It basically means:
Catch "SomeExceptionType" into the variable "e" with the promise that we won't assign a different exception to "e" during the processing of the exception.
Mostly this is overkill, as if I'm catching an exception into a temporary variable name (e only is valid for the exception handling block), I don't have to police myself so strictly as to not trust myself to assign a different (possibly created) exception to the same variable name.
That said, perhaps this block is heavily maintained by a team of different-minded individuals, and one just wanted to be VERY sure that e was the original captured exception.
---- Edited in response to commentary ----
I can't think of a really excellent reason to do this. Since "e" is not a member (static or otherwise) the name "e" won't be used by the class file post-compilation. Another way of stating this is that when you enter the exception handling block of JVM bytecode, the object won't be assigned to any of the member names accessible by the JVM processing frame, it will be pushed to the internal processing stack of the Thread's current frame.
Even if two threads had access to the same Object, each thread would have it's own frame, so the compiler removed "e" name from one frame's internal stack couldn't be altered by the other thread.
With that in mind, the only benefit of declaring "e" final is to make sure that future coders don't accidentally set "e" after entering the block.
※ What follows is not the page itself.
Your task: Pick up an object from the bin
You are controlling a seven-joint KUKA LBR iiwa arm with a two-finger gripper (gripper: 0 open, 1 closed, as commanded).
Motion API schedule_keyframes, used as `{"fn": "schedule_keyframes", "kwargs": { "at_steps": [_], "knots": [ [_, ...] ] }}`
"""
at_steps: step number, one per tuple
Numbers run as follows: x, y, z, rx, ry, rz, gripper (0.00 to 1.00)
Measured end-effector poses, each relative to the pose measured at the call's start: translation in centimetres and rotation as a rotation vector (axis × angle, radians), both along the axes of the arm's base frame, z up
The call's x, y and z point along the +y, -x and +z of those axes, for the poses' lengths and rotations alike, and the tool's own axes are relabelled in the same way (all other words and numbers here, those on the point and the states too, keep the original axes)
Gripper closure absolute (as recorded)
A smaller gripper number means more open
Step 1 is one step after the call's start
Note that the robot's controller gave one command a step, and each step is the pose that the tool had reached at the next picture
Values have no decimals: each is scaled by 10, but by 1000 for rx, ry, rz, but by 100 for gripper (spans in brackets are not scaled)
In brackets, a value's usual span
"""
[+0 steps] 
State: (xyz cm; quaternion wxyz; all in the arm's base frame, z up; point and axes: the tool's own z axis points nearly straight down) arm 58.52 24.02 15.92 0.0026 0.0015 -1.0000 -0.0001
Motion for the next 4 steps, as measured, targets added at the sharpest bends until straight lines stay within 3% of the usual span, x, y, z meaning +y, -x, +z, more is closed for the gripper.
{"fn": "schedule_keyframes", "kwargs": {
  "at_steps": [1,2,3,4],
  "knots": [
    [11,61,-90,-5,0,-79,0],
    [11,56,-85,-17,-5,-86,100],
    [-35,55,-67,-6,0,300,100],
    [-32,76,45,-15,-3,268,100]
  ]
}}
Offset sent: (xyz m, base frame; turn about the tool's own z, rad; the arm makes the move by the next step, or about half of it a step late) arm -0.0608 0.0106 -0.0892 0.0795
Perhaps they meant to make the code more robust in a multi-threaded environment, but temporary variables (those with names that only are valid in the block) don't have names post-compilation, they are pushed onto the frame's stack.
That's why
public int safe() {
int x = 5;
x = x + 5;
return x;
}
is generally regarded as thread safe, because it does this (in pseudo bytecode)
(In the thread's current frame)
push 5
push 5
add integers
return
While this isn't thread safe
int x = 5;
public void unsafe() {
x = 5;
x = x + 5;
return x;
}
because it does this
(in the thread's current frame)
push "this"
push 5
set member x
push "this"
get member x
push 5
add integer
set member x
get member x
return
The latter bytecode makes it apparent that interleaving two threads creates thread-to-thread communications using member x an an intermediary, while the first block of code cannot have any inter-thread communication because there's no intermediary.